To which I can only answer: not ruthless enough. The publisher and Wolf should have known better, but Erica Jong cannot get off so lightly. She wrote this thing and should be embarrassed to have done so. She can be blamed.

Fear of Flying was a great book: funny, wild, sexy. Feminism can be so fusty. Here was a blast of fresh air. That was more than 20 years ago, however, and time has been pernicious for Erica Jong. She seems to have come to believe in herself in a thoroughly unhealthy way. She is the centre of her - and now our - universe.

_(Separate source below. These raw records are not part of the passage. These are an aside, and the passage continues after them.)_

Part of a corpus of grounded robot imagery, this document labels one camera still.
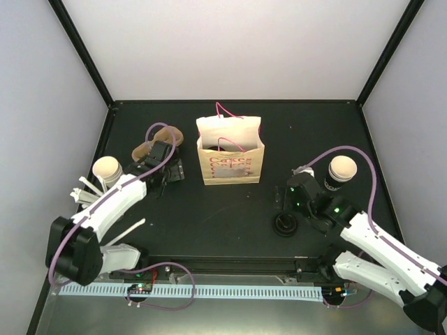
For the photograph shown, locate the brown cardboard cup carrier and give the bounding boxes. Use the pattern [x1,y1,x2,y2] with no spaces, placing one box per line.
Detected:
[131,125,184,163]

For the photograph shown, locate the black paper coffee cup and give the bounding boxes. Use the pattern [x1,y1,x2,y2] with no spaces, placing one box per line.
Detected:
[202,141,238,152]

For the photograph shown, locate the cake print paper bag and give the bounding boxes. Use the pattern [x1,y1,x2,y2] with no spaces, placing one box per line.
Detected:
[196,102,265,186]

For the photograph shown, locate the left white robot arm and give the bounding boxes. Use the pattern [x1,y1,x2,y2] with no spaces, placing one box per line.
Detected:
[45,141,184,285]

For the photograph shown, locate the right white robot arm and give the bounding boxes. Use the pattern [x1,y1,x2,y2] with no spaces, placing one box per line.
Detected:
[275,172,446,334]

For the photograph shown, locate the stack of black lids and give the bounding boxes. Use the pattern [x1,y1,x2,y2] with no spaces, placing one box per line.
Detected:
[272,211,298,237]

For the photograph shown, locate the right black paper cup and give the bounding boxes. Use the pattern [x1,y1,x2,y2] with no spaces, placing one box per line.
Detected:
[324,156,358,191]

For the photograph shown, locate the white stacked paper cups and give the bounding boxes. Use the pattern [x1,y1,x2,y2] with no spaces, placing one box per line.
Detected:
[92,156,123,187]

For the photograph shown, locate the small circuit board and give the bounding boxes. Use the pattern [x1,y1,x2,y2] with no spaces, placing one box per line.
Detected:
[127,283,153,295]

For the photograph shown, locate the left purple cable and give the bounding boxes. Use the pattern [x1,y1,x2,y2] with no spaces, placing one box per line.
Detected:
[47,121,195,311]

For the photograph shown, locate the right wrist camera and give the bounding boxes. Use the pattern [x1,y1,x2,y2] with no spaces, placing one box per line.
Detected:
[292,166,315,177]

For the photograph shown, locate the light blue cable duct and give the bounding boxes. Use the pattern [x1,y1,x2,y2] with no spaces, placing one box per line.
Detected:
[59,283,323,302]

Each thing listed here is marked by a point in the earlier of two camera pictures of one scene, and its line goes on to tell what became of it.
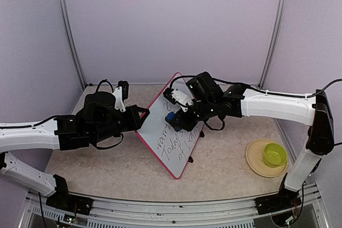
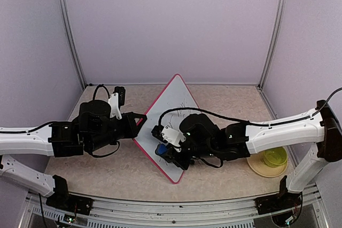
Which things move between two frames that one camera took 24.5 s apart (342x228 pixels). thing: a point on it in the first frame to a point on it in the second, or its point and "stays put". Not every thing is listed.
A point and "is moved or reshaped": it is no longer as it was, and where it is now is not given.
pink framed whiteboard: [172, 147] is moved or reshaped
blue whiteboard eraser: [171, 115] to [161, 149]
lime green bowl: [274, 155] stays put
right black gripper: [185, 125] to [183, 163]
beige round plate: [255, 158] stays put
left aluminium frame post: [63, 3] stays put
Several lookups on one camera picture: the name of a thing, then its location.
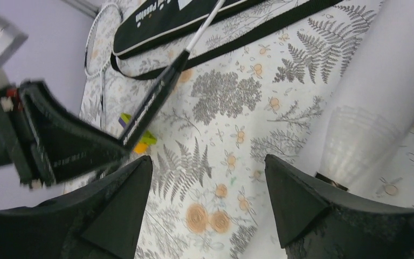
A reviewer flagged white shuttlecock tube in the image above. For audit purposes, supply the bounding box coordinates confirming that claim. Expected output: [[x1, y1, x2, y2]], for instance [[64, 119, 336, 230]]
[[294, 1, 414, 198]]

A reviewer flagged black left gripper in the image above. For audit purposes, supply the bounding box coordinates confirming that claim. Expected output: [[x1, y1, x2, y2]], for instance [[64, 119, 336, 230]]
[[0, 81, 127, 186]]

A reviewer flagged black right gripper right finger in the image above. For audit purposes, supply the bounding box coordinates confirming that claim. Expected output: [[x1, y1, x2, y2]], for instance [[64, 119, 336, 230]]
[[265, 154, 414, 258]]

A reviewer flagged black racket bag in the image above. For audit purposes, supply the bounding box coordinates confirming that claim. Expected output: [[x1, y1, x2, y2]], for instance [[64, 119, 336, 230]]
[[110, 1, 338, 72]]

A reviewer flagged yellow orange small toy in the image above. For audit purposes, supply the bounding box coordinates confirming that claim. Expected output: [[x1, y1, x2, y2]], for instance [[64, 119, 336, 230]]
[[118, 113, 158, 155]]

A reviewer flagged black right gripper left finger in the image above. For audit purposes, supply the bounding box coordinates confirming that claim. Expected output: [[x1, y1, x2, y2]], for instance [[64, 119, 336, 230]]
[[0, 155, 153, 258]]

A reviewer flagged white racket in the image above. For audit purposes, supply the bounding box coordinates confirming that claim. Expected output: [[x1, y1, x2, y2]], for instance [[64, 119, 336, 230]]
[[119, 0, 225, 151], [80, 2, 123, 128]]

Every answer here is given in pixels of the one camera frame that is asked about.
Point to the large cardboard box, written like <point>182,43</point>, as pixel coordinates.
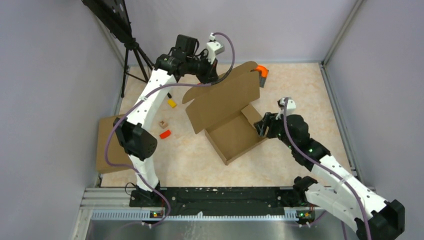
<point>224,112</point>

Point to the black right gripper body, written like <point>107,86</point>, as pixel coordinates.
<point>276,129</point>

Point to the wooden letter cube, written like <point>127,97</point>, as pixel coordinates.
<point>163,124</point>

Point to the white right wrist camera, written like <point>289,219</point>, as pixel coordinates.
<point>287,106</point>

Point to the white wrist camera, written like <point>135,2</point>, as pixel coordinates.
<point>287,106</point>
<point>213,48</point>

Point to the orange rectangular block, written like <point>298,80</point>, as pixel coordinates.
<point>165,134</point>

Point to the black tripod stand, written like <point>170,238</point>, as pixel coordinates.
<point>114,15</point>

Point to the yellow rectangular block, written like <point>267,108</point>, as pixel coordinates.
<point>171,103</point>

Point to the aluminium front rail frame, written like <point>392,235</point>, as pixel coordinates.
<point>113,204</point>

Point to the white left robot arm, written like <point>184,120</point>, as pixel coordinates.
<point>133,129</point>

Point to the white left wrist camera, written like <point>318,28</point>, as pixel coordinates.
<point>213,48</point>

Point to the small folded cardboard box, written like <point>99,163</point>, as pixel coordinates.
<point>116,153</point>

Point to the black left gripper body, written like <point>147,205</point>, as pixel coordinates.
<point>200,67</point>

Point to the grey lego base plate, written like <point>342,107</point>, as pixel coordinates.
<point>262,81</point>

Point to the orange arch toy block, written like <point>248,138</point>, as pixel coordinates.
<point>262,71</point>

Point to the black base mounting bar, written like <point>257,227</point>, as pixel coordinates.
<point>224,201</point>

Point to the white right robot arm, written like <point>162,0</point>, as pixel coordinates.
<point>369,215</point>

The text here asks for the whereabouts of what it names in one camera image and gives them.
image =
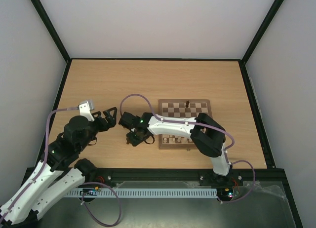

The book begins with a look at the power-struggle between the sexes over the past 25 years. In fact, the essays on Hillary Clinton, Louise Woodward and so on are a toe-dip in this direction. They are patchy. Arguments mutate into observations, and vice versa.

The rest of the book is divided into sections on sex and "bread and roses". This latter contains her recipe "for remaining sane". The ingredients are Italy, poetry and her house.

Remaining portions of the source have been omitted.